Conference: ICLR 2026
arXiv: 2602.02722
Code: GitHub
Area: Diffusion Models
Keywords: Hierarchical Reinforcement Learning, Goal-conditioned RL, Diffusion Models, Entity-centric, Subgoal Generation

TL;DR

Proposes HECRL, a hierarchical entity-centric offline goal-conditioned RL framework. By combining a value-based GCRL agent with a factored subgoal diffusion model, it achieves a 150%+ success rate improvement in multi-entity long-horizon tasks.

Background & Motivation

Achieving long-horizon goals in multi-entity environments is a core challenge for RL. Goal-conditioned RL (GCRL) facilitates generalization across goals but remains limited in high-dimensional observations and combinatorial state spaces, especially under sparse rewards.
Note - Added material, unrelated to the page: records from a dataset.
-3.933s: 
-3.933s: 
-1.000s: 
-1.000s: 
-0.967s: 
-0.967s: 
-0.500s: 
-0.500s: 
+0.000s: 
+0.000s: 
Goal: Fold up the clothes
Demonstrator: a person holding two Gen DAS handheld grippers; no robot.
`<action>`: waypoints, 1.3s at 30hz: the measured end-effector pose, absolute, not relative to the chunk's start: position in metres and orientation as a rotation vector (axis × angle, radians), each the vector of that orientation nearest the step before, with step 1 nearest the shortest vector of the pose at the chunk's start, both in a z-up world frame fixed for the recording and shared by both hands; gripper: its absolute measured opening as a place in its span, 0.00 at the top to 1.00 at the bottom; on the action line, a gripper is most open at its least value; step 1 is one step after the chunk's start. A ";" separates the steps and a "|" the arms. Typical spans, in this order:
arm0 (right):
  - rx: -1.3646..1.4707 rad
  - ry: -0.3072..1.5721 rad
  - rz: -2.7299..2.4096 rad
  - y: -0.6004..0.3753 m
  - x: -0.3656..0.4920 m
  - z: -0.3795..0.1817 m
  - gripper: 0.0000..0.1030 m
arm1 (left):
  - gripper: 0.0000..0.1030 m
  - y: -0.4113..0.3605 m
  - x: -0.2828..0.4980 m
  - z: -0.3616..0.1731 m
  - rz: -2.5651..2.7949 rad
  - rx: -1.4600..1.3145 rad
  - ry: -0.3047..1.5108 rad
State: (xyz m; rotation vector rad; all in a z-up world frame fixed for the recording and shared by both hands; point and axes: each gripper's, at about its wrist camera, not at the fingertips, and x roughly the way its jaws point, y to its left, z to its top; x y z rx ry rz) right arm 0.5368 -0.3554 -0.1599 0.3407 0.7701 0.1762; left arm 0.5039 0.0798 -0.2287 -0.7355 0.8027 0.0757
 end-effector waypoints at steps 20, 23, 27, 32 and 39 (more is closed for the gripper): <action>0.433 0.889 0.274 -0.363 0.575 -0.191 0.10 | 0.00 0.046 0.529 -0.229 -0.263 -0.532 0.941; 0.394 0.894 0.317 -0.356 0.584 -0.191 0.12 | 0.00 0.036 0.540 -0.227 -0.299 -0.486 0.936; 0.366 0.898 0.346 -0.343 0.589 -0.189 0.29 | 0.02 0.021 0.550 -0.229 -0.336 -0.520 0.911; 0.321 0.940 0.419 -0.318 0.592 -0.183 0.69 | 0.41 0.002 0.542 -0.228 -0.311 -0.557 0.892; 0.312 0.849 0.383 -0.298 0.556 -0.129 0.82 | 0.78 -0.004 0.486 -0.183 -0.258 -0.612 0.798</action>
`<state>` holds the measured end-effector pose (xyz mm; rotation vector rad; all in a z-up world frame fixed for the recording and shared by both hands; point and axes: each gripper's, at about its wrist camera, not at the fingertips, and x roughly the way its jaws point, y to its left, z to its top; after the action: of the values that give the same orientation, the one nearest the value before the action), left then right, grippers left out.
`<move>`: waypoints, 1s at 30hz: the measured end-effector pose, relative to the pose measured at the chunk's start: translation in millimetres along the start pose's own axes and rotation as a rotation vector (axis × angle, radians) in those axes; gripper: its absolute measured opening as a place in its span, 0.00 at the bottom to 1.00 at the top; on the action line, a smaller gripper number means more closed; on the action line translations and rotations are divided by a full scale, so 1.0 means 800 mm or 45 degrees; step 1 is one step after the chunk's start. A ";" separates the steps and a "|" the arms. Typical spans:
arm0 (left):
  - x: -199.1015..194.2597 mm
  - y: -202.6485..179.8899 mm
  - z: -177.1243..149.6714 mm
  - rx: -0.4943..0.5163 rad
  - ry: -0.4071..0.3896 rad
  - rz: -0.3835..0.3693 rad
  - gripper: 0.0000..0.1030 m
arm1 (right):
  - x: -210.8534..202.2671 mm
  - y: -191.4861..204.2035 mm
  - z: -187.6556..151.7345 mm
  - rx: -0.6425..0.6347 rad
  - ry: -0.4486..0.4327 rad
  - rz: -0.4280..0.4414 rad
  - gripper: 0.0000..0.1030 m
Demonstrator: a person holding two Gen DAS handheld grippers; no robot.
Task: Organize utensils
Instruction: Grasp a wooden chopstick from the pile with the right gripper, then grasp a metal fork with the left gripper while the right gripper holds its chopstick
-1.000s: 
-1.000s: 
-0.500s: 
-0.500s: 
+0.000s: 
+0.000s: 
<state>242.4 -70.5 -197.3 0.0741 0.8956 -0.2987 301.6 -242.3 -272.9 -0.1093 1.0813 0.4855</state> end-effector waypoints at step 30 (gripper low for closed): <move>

Existing methods like HIQL extract hierarchical policies from a single value function but struggle with combinatorial state spaces and image observations on the OGBench benchmark. The Key Challenge is that the approximation error of Temporal Difference (TD) learning accumulates over long horizons; the further from the goal, the lower the signal-to-noise ratio of the value signal, defining a "policy capability radius" \(R_\pi^V\). The Key Insight of HECRL is to utilize entity-factored structures to generate sparse modification subgoals, decomposing long-horizon tasks into multiple short-horizon subtasks within the policy's capability radius.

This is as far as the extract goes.